Topological analysis of non-classical integrable problems of rigid body dynamics

Integrable analytic Hamiltonian system with three degrees of freedom of the mechanical origin with compact configuration space is called irreducible if it has no continuous groups of symmetries. Our lecture presents a general algorithm for topological study of such systems. The result of this study can be called a complete topological atlas of an integrable system.

The first example of implementation of the described program is a topological atlas of the irreducible integrable Kowalevski top in a double field. The classical Kowalevski problem in rigid body dynamics is one of the few integrable systems with two degrees of freedom, which can be generalized to irreducible family with three degrees of freedom. This generalization is known as the case of A.G.Reiman and M.A.Semenov-Tian-Shansky [1].

In the work [2], M.P.Kharlamov gave the stratification of the six-dimensional phase space of the generalized Kowalevski top by the rank of the momentum map by pointing out all so-called critical subsystems. A general definition of topological invariants for integrable Hamiltonian systems with many degrees of freedom is given in the works of A.T.Fomenko [3], [4]. M.P.Kharlamov in [2] formulated the problem of describing the analogue of the Fomenko invariant on iso-energy levels for the Kowalevski top in a double field.

We show the result of applying the method of critical subsystems which provides the complete classification of the bifurcation diagrams of the restriction of the momentum map to all energy levels. We give parametric classification of bifurcations, atoms and net topological invariants that determine the phase topology of the system. Thus, we present the topological atlas of the system. The total list of the net topological invariants contain nineteen types of network diagrams on five-dimensional iso-energy levels [5].

Essentially different examples are generated by integrable Hamiltonian systems with three degrees of freedom describing the rotation of a gyrostat about a fixed point in a gravity field. They reduce to a one-parameter family of integrable systems with two degrees of freedom, though the bifurcation diagrams still remain two-dimensional cell complexes in $R^3$. Moreover, the known systems with the conditions of the Kowalevski type (the cases of H.M.Yehia [6] and V.V.Sokolov [7] have additional physical parameters.
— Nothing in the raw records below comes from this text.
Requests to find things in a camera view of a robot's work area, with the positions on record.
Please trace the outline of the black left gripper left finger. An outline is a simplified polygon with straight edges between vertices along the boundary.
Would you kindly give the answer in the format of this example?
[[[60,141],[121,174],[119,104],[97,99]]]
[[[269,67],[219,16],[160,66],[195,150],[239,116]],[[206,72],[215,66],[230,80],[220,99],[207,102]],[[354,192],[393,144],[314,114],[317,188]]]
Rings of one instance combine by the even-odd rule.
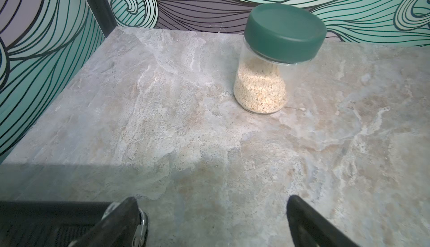
[[[149,217],[136,198],[111,203],[89,232],[69,243],[70,247],[145,247]]]

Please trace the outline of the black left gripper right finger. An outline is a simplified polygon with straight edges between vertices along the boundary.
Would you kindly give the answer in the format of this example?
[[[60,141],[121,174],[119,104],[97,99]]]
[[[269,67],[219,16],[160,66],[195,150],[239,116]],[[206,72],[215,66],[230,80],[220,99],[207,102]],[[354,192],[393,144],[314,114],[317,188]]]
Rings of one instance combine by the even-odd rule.
[[[357,246],[298,195],[289,197],[286,216],[293,244],[296,247]]]

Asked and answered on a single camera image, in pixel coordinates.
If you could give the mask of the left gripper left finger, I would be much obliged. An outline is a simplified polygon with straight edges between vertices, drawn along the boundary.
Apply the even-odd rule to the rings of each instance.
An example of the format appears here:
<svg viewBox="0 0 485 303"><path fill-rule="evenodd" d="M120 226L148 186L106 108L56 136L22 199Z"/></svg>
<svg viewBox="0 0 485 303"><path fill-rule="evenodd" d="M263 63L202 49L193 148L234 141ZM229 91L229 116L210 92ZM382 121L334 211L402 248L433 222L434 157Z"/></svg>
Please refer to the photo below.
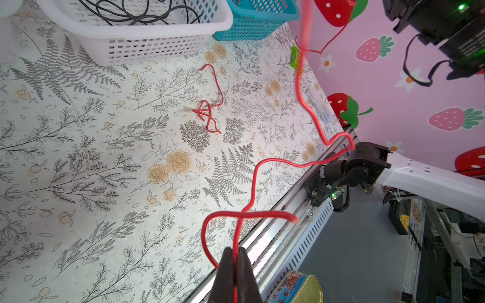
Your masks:
<svg viewBox="0 0 485 303"><path fill-rule="evenodd" d="M209 303L233 303L234 300L234 260L232 249L226 247L219 263Z"/></svg>

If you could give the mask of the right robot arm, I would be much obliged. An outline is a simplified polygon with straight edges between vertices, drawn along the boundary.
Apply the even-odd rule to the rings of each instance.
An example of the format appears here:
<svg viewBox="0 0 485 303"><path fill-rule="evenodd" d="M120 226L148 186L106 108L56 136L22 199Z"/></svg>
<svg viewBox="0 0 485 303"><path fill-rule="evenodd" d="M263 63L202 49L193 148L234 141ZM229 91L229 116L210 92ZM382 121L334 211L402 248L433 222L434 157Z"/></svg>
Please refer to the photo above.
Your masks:
<svg viewBox="0 0 485 303"><path fill-rule="evenodd" d="M394 32L382 1L300 1L292 29L319 109L389 151L377 183L484 218L484 75L447 80L447 58Z"/></svg>

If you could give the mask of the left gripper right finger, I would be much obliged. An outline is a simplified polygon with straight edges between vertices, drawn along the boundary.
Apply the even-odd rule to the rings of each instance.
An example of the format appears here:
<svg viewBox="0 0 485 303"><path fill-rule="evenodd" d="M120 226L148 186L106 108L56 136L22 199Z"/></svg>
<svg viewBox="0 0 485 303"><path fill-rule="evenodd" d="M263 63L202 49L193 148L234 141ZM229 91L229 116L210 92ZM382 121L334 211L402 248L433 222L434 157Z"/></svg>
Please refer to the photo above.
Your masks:
<svg viewBox="0 0 485 303"><path fill-rule="evenodd" d="M262 303L251 261L245 248L240 247L236 265L236 298L238 303Z"/></svg>

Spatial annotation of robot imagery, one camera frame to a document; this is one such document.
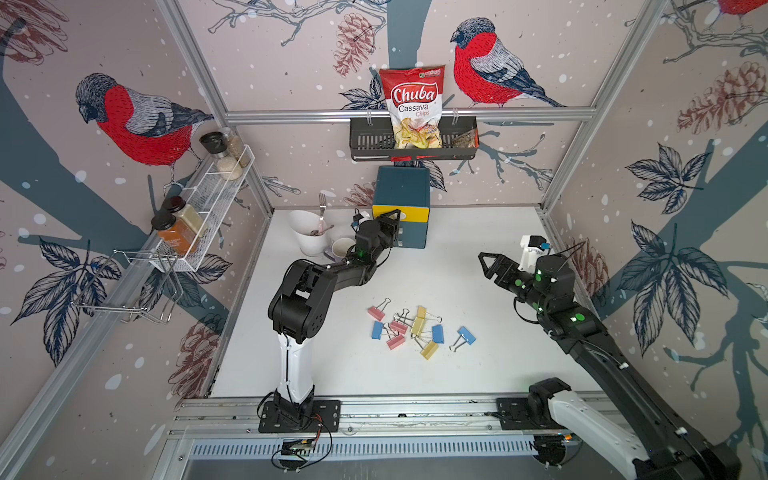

Therefore, the complete investigation supposes more sophisticated methods of classification.

We prove that the critical points of the momentum map in the case of Kowalevski-Yehia are organized in three critical subsystems, and in the case of Kowalevski-Sokolov, when a homogeneous potential force field is accompanied by gyroscopic forces depending on configuration variables, there exist four critical subsystems. In both cases the critical subsystems are three-dimensional manifolds consisting of special periodic motions being the orbits of the Poisson actions associated with the momentum maps, and their bifurcations. For both systems we give a complete classification of the motions in the critical subsystems by means of constructing the key sets in the planes of the constants of two functionally independent general or partial first integrals.

We describe analytically all Smale-Fomenko diagrams which are the separating sets for one-dimensional topological invariants and explicitly compute the Morse-Bott indices for the cases of Kowalevski-Yehia and Kowalevski-Sokolov. As a result we obtain 29 iso-energy invariants in the case of Kowalevski-Yehia and 25 of invariants in the case of Kowalevski-Sokolov [8], [9].

The work is partially supported by the RFBR (grant No. 15-41-02049).